(What you should do)
Which of the lines below hold "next"? Please return each one.
━━━━━ Material provided
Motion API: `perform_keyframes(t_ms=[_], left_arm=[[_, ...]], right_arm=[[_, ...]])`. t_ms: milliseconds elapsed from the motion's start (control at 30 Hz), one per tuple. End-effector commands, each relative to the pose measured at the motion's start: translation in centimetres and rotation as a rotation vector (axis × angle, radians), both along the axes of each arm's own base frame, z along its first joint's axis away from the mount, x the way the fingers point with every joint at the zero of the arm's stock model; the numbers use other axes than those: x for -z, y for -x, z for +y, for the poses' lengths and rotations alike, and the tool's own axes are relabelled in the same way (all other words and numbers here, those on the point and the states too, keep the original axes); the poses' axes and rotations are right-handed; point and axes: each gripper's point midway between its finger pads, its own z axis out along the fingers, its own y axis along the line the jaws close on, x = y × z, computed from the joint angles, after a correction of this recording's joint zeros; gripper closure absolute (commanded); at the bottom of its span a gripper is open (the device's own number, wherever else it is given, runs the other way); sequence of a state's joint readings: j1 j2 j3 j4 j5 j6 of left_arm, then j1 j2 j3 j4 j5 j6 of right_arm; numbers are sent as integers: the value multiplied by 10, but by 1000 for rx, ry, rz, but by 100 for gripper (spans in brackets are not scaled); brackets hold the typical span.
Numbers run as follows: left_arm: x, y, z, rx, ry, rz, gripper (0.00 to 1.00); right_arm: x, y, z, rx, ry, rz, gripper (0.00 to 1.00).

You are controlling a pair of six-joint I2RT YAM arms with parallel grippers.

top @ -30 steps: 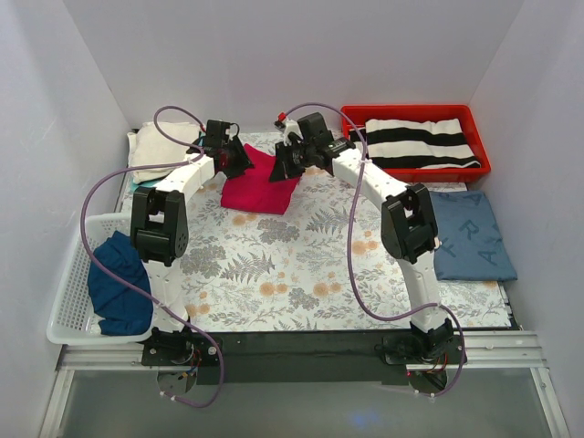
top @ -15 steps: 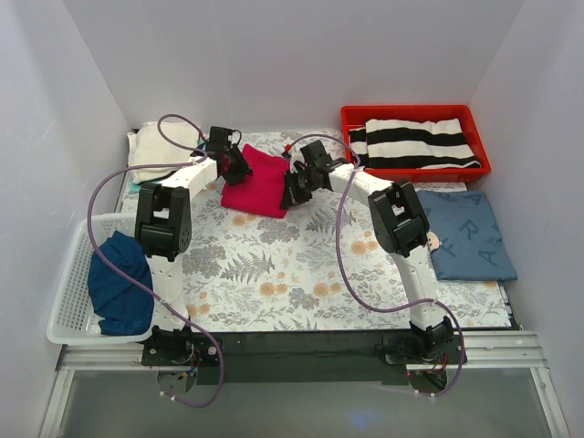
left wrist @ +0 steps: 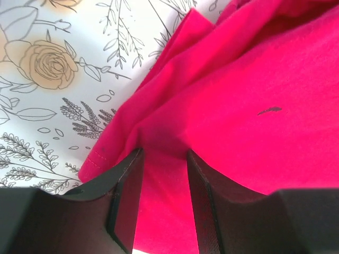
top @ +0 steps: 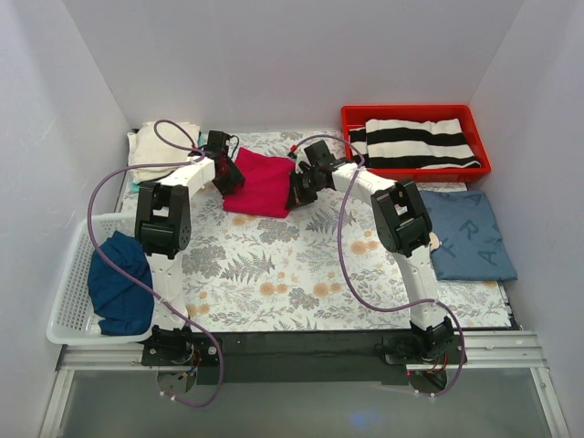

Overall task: Fold and stack the t-shirts
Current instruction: Fold the long partially folded tshirt into a neat square

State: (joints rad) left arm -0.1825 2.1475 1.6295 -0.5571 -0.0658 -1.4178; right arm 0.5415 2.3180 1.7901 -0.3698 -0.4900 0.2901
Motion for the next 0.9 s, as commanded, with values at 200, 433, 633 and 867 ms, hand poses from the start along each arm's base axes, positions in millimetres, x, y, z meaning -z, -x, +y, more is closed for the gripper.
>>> perform_keyframes(t_ms=[200, 433, 633, 867], left_arm=[[0, 9, 9, 3, 28, 55, 63], [-73, -12, -13, 187, 91, -172, 61], [-130, -22, 0, 240, 14, -298, 48], [-99, -32, 20, 385, 22, -218, 42]], right_arm=[[49, 9, -67, 135, 323, 82, 99], [19, -1, -73, 156, 327, 3, 99], [-20, -9, -72, 173, 296, -76, 99], [-42, -6, -70, 151, 258, -109, 97]])
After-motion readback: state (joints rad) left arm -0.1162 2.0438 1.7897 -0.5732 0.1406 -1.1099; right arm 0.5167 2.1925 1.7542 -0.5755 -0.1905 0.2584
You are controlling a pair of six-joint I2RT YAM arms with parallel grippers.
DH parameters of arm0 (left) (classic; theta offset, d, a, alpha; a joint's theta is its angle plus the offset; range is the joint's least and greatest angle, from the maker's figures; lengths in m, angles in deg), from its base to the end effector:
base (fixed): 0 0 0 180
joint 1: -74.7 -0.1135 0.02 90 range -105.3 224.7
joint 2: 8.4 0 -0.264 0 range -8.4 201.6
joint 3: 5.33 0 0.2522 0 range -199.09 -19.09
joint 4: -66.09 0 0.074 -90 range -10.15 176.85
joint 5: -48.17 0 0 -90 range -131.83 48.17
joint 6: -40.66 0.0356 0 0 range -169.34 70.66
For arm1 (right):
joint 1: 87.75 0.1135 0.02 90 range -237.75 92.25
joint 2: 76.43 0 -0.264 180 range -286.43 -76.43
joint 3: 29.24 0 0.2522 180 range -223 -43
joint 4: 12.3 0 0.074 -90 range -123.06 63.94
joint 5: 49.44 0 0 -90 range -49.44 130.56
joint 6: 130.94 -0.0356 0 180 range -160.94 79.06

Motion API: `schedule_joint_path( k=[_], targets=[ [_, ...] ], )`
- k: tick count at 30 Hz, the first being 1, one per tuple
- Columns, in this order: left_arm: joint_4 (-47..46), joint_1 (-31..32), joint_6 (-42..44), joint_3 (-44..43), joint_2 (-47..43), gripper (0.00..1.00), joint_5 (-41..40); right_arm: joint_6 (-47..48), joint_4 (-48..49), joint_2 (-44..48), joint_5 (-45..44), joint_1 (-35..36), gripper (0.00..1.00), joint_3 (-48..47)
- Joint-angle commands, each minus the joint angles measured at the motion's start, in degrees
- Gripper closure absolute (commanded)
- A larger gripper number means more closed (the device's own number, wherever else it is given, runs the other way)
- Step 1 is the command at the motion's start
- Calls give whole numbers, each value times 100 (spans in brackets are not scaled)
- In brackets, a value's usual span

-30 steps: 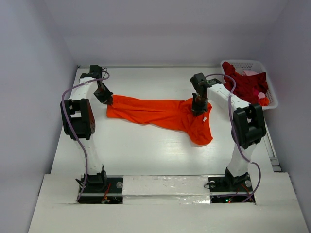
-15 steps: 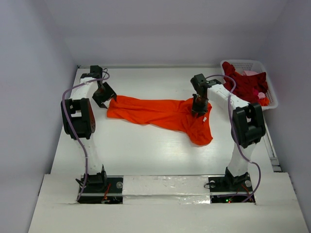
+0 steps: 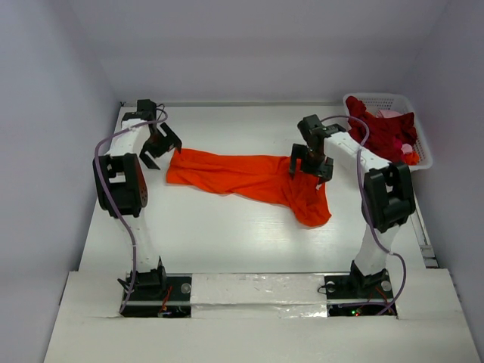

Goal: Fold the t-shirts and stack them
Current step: Fold the other side of the tshirt into a rectangle

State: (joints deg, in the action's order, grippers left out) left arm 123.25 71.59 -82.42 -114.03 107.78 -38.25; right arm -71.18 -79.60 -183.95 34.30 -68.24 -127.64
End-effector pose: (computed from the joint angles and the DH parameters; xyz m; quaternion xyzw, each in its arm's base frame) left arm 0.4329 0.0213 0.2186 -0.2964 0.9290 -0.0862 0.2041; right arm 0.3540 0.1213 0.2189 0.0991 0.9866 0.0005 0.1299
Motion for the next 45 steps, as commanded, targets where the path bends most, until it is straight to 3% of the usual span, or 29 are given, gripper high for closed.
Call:
schedule_joint_path(
  k=[1, 7, 9, 10, 11, 12, 13, 14, 21, 28, 33, 45],
  targets=[
    [82, -31, 39, -403, -631, 7, -199, 35, 10, 530, -410, -35, 1, -289],
    [-129, -31, 39, -385, -1053, 18, -234, 211, 1, 1084, -754, -35, 8, -623],
    [-208, -31, 65, -394, -1159, 29, -199, 273, -25, 1128, -745, -35, 25, -694],
    [-252, -31, 82, -394, -1176, 52, -95, 290, -8, 1137, -727, -35, 35, -703],
    [-305, -31, 91, -377, -1168, 69, -33, 291, 10, 1129, -701, -35, 62, -703],
    [-445, -31, 83, -342, -1150, 87, 46, 291, 28, 1111, -623, -35, 78, -712],
    [-490, -31, 56, -263, -1098, 100, 221, 291, 80, 1007, -552, -35, 89, -712],
    [-516, -31, 39, -236, -958, 100, 310, 317, 80, 918, -473, -35, 100, -799],
    [-947, 267, 214, -148, -421, 100, 1004, 404, 185, 145, 272, -35, 100, -1274],
    [-851, 636, 504, -402, -26, 100, 829, 510, 300, -400, 898, -35, 100, -1468],
    [-517, 847, 662, -553, 229, 100, 399, 326, 607, -208, 925, -35, 100, -1011],
    [-472, 900, 750, -474, 309, 100, 258, 124, 1056, 283, 1067, 88, 100, 193]
  ],
)
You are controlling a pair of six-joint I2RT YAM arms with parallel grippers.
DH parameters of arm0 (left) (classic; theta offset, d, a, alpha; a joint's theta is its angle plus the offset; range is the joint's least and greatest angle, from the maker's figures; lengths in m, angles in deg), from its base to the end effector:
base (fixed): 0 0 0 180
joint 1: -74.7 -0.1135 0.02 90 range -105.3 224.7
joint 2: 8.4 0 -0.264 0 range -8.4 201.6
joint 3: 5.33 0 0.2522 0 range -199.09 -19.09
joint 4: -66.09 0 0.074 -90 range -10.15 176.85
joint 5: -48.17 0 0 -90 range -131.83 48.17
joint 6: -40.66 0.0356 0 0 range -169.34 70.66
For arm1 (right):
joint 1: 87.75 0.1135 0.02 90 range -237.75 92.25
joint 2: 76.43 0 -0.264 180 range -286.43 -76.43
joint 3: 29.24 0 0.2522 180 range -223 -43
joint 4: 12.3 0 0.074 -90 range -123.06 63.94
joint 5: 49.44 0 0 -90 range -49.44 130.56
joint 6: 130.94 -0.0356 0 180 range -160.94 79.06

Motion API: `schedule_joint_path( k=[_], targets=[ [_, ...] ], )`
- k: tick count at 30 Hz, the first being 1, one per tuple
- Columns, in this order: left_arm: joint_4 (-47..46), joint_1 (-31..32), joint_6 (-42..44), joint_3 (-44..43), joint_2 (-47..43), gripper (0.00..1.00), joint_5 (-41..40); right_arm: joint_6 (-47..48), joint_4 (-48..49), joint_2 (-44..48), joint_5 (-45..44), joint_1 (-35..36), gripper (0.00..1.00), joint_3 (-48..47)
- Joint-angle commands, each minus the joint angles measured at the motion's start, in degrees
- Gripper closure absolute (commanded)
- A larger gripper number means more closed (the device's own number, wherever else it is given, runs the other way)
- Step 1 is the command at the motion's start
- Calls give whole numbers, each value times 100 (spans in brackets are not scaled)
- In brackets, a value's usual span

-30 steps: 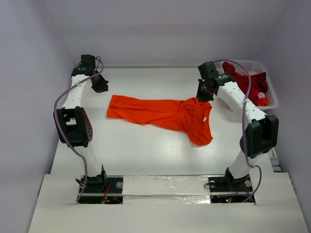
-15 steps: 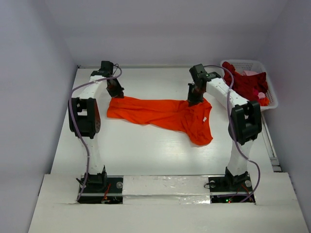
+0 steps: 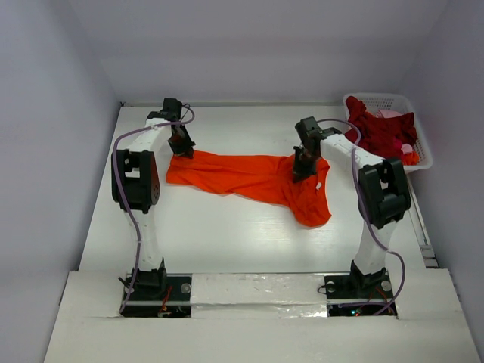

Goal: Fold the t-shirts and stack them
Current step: Fold the other side of the tshirt into a rectangle

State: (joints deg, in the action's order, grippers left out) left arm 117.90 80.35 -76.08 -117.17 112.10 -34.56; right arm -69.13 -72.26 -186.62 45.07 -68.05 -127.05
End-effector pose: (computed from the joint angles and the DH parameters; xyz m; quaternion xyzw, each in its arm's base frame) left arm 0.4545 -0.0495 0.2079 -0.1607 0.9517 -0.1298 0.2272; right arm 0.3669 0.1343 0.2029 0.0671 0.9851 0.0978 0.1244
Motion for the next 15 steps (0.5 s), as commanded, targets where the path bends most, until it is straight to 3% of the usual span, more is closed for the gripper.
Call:
schedule_joint_path(
  k=[1, 7, 15],
  targets=[
    [28, 24, 117, -124, -150, 100, -120, -82, 322, 621, -73, 130, 100, 152],
    [-104, 24, 64, -123, -361, 100, -261, 129, 94, 982, -644, 130, 100, -199],
    [-34, 77, 160, -124, -581, 100, -217, 243, -214, 956, -504, 323, 100, -648]
  ],
)
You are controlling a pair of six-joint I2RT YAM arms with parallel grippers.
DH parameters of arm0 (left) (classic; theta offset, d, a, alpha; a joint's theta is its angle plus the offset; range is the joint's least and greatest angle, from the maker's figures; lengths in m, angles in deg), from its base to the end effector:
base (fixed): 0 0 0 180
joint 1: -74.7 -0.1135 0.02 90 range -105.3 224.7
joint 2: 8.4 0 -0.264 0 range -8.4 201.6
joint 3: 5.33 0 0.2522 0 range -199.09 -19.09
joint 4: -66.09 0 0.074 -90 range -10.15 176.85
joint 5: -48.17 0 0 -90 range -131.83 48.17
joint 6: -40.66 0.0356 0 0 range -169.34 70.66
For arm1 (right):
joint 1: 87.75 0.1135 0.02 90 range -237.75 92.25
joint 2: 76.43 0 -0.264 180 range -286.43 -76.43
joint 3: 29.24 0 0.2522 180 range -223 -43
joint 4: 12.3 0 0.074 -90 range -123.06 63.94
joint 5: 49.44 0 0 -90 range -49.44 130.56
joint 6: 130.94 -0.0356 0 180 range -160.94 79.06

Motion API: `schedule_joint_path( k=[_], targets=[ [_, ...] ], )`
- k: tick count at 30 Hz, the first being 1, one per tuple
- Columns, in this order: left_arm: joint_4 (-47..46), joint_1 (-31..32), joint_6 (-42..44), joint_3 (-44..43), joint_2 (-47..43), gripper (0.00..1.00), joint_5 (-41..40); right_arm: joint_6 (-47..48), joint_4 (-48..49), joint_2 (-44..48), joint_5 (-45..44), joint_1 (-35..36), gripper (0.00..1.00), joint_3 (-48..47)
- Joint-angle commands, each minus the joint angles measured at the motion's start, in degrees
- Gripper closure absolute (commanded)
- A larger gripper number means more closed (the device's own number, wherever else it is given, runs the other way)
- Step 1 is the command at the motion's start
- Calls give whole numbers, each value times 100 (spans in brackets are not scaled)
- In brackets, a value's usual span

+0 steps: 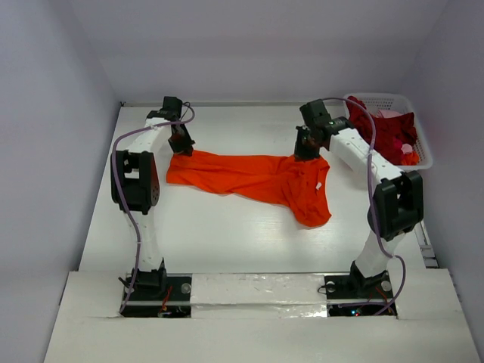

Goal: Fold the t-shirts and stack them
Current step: Fold the other side of the tshirt into a rectangle

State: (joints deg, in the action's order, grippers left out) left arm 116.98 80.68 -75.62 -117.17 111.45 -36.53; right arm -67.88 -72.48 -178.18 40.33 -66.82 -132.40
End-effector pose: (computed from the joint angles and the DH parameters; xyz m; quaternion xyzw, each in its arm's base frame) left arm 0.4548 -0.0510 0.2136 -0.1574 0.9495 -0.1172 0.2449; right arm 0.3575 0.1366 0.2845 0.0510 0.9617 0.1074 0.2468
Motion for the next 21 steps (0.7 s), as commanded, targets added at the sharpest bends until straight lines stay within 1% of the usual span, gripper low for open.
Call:
schedule_joint_path(
  k=[1, 3, 7, 11, 13, 16, 21],
  targets=[
    [58, 44, 115, -36, -533, 100, -12, 127, -158, 95, -30, 201, 100, -43],
    [41, 97, 115, 96, -559, 100, -29, 119, -105, 59, -30, 350, 100, 176],
    [199, 97, 115, 263, -568, 100, -160, 48, 149, 15, -30, 351, 100, 581],
    [146, 97, 106, 308, -840, 100, -371, 22, 255, -72, -30, 351, 100, 714],
    [163, 97, 115, 272, -867, 100, -346, 22, 290, -125, -30, 351, 100, 723],
    [172, 97, 141, 324, -762, 100, -311, -22, 352, -195, 163, 351, 100, 767],
    [541, 149, 141, 281, -42, 100, -266, -66, 396, -450, 383, 351, 100, 767]
  ],
)
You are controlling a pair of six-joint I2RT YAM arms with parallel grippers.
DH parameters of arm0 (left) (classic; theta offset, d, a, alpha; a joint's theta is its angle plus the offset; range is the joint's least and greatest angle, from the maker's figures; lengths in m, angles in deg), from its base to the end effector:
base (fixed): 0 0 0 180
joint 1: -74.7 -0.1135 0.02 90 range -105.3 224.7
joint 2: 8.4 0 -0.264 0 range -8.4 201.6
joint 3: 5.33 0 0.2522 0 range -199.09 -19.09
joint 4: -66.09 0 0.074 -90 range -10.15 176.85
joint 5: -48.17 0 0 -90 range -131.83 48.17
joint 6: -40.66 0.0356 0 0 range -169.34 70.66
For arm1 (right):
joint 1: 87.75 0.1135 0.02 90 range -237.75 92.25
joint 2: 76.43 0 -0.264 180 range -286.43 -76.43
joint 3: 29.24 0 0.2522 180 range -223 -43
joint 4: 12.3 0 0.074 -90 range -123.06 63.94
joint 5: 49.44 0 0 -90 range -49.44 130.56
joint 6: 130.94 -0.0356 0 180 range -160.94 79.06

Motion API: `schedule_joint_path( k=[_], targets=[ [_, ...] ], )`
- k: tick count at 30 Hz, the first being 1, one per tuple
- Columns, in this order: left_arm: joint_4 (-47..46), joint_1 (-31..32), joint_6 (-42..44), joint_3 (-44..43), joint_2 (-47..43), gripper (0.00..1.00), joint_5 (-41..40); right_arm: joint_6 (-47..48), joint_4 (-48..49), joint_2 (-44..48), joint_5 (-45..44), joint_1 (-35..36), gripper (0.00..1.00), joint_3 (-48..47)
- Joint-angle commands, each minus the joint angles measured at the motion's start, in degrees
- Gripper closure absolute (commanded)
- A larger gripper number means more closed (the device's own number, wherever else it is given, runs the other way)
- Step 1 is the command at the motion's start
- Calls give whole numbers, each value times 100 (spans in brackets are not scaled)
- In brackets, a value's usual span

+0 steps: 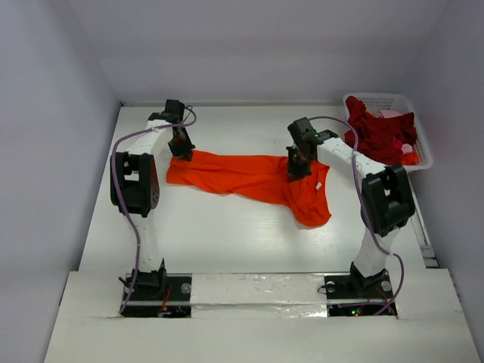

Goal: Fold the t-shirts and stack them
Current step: Fold the other side of the tshirt into a rectangle

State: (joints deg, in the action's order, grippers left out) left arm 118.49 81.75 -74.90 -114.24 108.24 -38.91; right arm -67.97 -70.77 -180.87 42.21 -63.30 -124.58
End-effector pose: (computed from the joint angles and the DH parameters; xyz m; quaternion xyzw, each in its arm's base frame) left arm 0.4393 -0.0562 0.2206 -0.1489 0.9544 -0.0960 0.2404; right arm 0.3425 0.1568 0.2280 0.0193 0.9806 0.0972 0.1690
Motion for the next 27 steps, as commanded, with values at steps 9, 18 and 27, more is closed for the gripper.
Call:
schedule_joint_path(
  k=[9, 18, 27],
  targets=[
    [232, 42, -116, -108, 719, 100, 130, -118, 296, -542, 652, -1, 100, -183],
    [276, 42, -107, -109, 984, 100, 411, -347, 437, -981, 1030, -1, 100, -455],
    [364, 42, -124, 41, 825, 100, 262, -777, 568, -1341, 1539, -211, 100, -657]
  ],
)
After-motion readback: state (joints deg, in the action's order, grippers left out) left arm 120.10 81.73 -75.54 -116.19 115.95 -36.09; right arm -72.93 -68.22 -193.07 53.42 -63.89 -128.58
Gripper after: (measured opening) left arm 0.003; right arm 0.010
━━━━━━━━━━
(Solution to this problem)
Motion for the next 0.9 s, as commanded, with values at 200, 433, 633 and 867 ms, hand poses from the start along each arm's base axes, positions in millimetres, x, y, z meaning -z, -x, +y, more is closed for the gripper.
Motion for the next 45 steps, as commanded, targets where the path bends most, until it is straight to 3% of the usual span, or 29 are given, gripper high for closed.
Motion for the next 15 steps (0.5 s), as commanded, targets where the path bends most, until it is straight to 3% of the usual span, more is closed for the gripper.
Motion for the next 21 steps (0.7 s), as commanded, targets added at the sharpest bends until straight lines stay within 1% of the usual span, gripper low for open.
Motion for the next 27 steps, as commanded, with values at steps 9, 18 and 27, more is closed for the gripper.

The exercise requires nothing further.